• EXERCISE OBJECTIVE
From the listing below, copy only the lines from the line that contains "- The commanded" to the line that contains "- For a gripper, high", counting those two lines as part of the copy.

• INFORMATION SUPPLIED
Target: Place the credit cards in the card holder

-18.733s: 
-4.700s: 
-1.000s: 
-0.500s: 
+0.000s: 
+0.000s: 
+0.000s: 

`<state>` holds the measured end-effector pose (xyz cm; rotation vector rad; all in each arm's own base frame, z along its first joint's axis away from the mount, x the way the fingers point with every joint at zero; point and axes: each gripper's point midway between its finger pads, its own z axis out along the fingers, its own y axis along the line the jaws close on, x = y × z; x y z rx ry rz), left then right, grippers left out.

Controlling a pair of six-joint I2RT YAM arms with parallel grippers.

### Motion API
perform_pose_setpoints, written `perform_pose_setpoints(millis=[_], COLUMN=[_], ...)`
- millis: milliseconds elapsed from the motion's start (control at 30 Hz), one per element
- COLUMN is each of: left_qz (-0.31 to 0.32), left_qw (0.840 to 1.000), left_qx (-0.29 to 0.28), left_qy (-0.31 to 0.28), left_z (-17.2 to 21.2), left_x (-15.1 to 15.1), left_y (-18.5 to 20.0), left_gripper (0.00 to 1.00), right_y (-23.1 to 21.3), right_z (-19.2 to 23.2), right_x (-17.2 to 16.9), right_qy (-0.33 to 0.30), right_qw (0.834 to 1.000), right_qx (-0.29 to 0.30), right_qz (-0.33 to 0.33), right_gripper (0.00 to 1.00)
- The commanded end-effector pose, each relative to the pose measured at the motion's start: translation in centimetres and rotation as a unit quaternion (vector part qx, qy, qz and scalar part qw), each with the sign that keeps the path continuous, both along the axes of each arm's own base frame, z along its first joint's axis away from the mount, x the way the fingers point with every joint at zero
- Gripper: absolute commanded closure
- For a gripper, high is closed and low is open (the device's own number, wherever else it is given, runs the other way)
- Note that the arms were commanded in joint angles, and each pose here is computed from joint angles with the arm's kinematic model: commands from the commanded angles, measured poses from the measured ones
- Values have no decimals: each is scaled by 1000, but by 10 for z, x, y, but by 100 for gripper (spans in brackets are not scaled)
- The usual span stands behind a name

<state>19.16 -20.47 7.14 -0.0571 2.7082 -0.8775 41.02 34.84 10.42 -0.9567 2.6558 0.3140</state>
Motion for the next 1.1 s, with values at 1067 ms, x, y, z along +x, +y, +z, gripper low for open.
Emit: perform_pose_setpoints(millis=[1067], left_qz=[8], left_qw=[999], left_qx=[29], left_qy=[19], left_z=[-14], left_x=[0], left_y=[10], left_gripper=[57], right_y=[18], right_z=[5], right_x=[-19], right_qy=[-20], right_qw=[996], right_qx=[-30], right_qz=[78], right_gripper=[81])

• EXERCISE ANSWER
- The commanded end-effector pose, each relative to the pose measured at the motion's start: translation in centimetres and rotation as a unit quaternion (vector part qx, qy, qz and scalar part qw), each with the sign that keeps the path continuous, both along the axes of each arm's own base frame, z along its first joint's axis away from the mount, x the way the fingers point with every joint at zero
- Gripper: absolute commanded closure
- For a gripper, high is closed and low is open (the device's own number, wherever else it is given, runs the other way)

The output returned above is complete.